EXERCISE INSTRUCTIONS> Of all the lines in this material, how many have the word "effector"? Give only the number.

###

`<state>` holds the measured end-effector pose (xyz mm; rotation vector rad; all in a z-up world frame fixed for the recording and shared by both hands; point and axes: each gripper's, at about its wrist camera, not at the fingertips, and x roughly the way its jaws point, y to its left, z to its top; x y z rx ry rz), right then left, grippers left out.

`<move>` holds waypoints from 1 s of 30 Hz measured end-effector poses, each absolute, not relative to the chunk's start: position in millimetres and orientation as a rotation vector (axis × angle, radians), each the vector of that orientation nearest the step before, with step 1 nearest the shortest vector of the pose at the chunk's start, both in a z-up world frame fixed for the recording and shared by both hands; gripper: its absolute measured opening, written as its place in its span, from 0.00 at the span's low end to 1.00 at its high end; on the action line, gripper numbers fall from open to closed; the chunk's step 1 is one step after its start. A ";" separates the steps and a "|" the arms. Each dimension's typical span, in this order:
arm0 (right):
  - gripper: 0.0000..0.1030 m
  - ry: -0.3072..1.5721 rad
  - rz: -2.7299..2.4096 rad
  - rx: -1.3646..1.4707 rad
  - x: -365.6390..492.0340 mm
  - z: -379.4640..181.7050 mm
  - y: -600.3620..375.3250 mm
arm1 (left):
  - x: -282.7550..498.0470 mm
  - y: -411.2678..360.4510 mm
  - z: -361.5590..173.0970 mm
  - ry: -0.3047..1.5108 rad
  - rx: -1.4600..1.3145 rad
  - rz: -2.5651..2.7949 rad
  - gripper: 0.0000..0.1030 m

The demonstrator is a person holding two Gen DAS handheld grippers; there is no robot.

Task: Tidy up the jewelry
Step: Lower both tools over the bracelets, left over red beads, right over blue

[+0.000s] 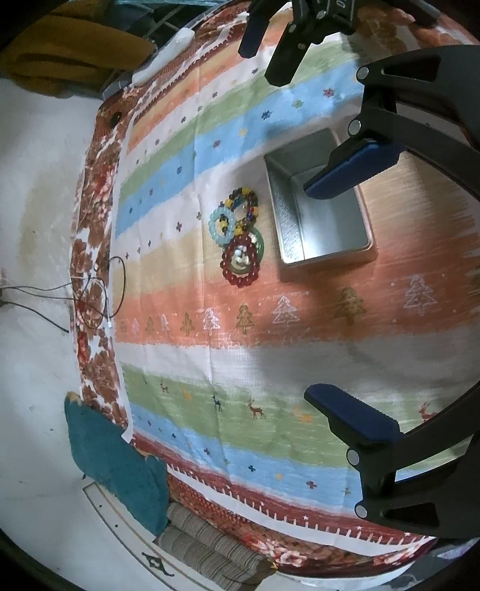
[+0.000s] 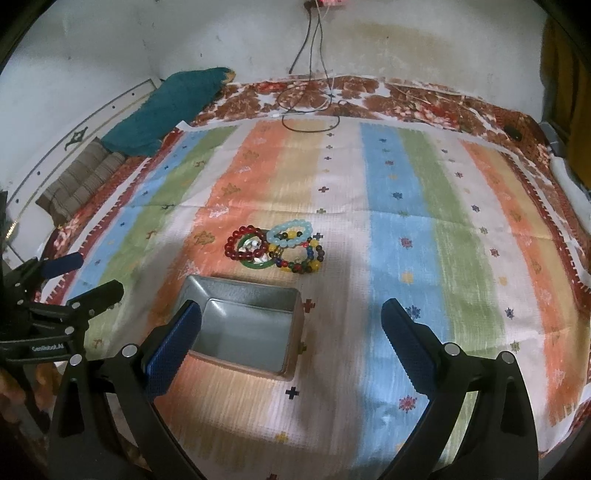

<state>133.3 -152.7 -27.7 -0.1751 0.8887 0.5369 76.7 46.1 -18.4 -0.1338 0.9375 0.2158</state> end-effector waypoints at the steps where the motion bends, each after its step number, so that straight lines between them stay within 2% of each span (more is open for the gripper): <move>1: 0.96 0.892 0.538 -0.177 135.3 -27.9 -151.0 | 79.1 47.2 -19.2 0.942 -0.135 0.218 0.95; 30: 0.96 1.033 0.470 -0.216 232.4 -66.5 -120.2 | 170.2 78.0 -63.3 1.094 -0.106 0.231 0.95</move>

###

EXPECTED ANSWER> 3